Melanocytes insert granules of melanin into specialized cellular vesicles called melanosomes which are then transferred into the keratinocyte cells of the human epidermis. Melanin production often results in the tanning of the skin. Melanin absorbs over 99.9% of the UV radiation and thereby reduces the risk of DNA damage which may lead to cancer. However, people with certain conditions like albinism lack the normal melanin production. This puts them at greater risk when it comes to exposure to the UV radiation. Sunscreen and other cosmetics are used to minimize such risks.

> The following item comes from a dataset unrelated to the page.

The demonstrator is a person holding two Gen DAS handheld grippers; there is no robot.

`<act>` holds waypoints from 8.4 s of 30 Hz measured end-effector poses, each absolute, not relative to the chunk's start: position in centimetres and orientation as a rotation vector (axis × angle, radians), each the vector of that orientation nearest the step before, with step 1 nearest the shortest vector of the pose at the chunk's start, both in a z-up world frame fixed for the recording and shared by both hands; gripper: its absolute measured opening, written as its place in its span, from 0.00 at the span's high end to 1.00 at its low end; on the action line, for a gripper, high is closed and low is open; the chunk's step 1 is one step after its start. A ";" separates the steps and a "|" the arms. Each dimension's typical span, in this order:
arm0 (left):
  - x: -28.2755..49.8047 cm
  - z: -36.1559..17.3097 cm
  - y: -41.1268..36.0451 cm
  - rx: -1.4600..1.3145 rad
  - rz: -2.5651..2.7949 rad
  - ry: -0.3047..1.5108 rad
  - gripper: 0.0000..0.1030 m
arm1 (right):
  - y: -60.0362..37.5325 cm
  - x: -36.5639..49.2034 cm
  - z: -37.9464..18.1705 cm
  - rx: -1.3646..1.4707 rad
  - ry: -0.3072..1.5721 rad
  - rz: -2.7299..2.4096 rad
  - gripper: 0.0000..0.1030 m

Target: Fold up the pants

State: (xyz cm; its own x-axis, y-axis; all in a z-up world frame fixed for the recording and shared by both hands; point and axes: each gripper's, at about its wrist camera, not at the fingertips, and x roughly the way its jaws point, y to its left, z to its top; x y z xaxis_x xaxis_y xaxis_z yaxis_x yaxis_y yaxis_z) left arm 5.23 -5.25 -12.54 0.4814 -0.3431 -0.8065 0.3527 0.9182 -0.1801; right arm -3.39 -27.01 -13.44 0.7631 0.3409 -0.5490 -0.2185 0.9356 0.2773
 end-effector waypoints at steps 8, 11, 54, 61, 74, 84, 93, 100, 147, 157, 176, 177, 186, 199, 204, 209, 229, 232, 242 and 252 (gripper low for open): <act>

But now researchers at the University of California, San Diego have come up with a better way to deal with this issue.
Melanin in human skin
It has been known for many years that polymers of dopamine, a signaling chemical found in the brain, in many situations behave like a synthetic form of melanin. Scientists produced polydopamine nanoparticles by bathing the dopamine molecules in an alkaline solution. These dopamine based polymers are now melanin-like nanoparticles. Further, when in a Petri-dish containing human keratinocytes these synthetic particles were added it was found that the Keratinocytes not only took them up but even distributed them around its nuclei like natural melanin.
“We had no idea if these nanoparticles would behave similarly to natural melanin, so the fact that they were broken down and smeared around the nucleus was a pleasant surprise,” said the leading chemist Nathan C. Gianneschi. The researchers exposed these cells to UV radiation for about 3 days and about 50% of the cells survived compared to the 10% survival in the negative controls (Source: cen.acs.org).
Further research would be required to understand the mechanism of the polydopamine nanoparticles absorption by the Keratinocytes. Understanding of this mechanism could help in designing topical agents to prevent UV-related damage. On a lighter note, this agent might even be used by the cosmetic industry to fulfill the desire of people who wish to have a darker skin!